We were the birth place of secession, and the first town in the deep south to be occupied by Union forces. For four years, the region was the staging ground for the Union Army’s efforts to take Charleston and control the southeastern Atlantic coast.
Before the start of the Civil War, our town was the center of the secession movement led by Robert Barnwell Rhett. Rhett was a staunch supporter of slavery, and believed Southern states had the right to leave the Union to protect an institution that was at the heart of their livelihood. Ironically the town and the Sea Islands fell, just seven months after the start of the war, and were occupied until its end in April 1865.
After the Confederates were defeated at Port Royal, Robert E Lee refocused his strategy on defending interior positions and vital supply lines such as the Charleston and Savannah Railroad. Although the Confederates stopped Federal advances against the railroad at the battles of Honey Hill and Tullifinny in late 1864, they could not halt General William T Sherman.
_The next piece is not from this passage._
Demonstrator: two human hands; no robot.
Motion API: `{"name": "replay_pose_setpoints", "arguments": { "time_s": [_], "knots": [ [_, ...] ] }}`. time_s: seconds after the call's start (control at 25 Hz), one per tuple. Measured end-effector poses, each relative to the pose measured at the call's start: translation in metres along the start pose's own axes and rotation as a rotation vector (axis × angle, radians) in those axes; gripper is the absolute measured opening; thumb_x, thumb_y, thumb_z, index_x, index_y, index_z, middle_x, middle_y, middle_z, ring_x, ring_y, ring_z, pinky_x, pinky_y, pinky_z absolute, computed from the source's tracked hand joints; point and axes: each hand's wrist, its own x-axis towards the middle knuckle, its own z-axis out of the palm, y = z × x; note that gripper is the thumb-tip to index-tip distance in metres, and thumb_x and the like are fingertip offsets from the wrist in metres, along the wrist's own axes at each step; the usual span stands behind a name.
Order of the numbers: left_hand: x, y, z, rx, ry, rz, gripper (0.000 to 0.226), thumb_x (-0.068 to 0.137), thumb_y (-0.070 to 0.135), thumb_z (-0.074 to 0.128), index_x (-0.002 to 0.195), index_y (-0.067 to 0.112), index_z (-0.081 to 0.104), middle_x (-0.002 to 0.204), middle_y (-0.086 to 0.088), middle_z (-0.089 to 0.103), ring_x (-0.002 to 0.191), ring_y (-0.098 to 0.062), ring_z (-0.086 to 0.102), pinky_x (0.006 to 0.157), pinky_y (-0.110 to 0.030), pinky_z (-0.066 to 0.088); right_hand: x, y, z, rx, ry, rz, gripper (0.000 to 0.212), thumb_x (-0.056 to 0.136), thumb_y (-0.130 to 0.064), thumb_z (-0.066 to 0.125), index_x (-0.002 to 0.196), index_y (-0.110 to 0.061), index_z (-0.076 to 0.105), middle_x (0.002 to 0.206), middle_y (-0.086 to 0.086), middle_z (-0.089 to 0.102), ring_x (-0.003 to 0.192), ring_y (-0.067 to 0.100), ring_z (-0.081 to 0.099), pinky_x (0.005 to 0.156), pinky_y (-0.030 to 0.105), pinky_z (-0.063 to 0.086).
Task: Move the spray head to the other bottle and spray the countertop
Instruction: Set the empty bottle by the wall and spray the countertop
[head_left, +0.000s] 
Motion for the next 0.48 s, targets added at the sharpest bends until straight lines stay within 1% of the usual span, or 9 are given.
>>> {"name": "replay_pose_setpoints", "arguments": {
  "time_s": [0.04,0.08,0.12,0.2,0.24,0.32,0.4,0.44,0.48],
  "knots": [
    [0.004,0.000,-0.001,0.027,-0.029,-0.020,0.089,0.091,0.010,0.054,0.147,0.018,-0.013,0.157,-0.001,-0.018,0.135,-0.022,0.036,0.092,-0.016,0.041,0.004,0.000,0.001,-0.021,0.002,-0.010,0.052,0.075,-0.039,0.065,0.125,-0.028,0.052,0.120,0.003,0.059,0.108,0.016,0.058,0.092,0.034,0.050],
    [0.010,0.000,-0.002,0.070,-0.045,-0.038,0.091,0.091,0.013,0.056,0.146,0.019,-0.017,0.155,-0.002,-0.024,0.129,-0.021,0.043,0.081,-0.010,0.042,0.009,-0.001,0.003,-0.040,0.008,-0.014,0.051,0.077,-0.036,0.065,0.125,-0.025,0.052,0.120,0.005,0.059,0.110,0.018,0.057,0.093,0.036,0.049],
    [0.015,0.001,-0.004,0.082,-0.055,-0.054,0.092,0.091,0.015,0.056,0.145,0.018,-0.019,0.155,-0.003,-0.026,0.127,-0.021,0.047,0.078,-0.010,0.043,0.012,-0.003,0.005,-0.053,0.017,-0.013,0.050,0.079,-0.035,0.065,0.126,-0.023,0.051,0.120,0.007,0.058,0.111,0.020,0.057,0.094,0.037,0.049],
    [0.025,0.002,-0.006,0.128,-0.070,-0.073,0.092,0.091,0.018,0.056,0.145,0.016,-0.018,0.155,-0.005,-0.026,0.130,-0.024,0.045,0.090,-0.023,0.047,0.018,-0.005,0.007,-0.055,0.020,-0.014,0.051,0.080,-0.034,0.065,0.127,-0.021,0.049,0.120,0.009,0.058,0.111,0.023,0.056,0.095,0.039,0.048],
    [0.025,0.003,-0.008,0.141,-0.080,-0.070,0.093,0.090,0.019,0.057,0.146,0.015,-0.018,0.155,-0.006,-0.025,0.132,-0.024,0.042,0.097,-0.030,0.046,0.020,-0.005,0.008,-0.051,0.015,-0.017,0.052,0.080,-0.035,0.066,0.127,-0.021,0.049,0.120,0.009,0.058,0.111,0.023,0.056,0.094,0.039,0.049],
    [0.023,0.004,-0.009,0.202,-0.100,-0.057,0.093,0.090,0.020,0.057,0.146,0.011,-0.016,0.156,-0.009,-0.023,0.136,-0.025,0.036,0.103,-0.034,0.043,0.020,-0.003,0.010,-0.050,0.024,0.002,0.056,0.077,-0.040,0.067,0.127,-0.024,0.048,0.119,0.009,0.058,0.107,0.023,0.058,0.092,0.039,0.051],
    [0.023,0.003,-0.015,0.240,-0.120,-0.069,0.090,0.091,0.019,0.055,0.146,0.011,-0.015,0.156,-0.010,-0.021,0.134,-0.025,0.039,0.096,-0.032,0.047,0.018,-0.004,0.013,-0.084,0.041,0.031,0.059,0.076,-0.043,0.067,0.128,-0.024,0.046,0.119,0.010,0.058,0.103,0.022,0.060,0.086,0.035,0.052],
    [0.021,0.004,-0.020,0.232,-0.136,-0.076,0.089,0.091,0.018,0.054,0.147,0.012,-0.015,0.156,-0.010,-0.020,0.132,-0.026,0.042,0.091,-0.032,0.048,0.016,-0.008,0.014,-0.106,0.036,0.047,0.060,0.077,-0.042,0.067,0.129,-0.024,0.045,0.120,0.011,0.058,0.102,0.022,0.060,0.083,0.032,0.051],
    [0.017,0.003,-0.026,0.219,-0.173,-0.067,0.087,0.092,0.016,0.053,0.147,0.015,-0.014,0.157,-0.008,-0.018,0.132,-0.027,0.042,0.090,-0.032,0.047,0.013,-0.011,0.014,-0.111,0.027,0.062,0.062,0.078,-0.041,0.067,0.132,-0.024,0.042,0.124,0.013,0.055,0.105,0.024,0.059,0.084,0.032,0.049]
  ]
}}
During our occupation the Union Army turned the town’s grand homes into administration offices and hospitals. Hilton Head Island became the headquarters for the U.S. Army’s Department of the South, and the chief operational port for the South Atlantic Blockading Squadron.
Our wealthy families abandoned their homes and plantations in the days leading up to the Battle of Port Royal. Thousands of enslaved people fled to the Union lines as contrabands, and were among the first people freed under the Emancipation Proclamation. By the end of the war, the society and economy of the County were completely transformed.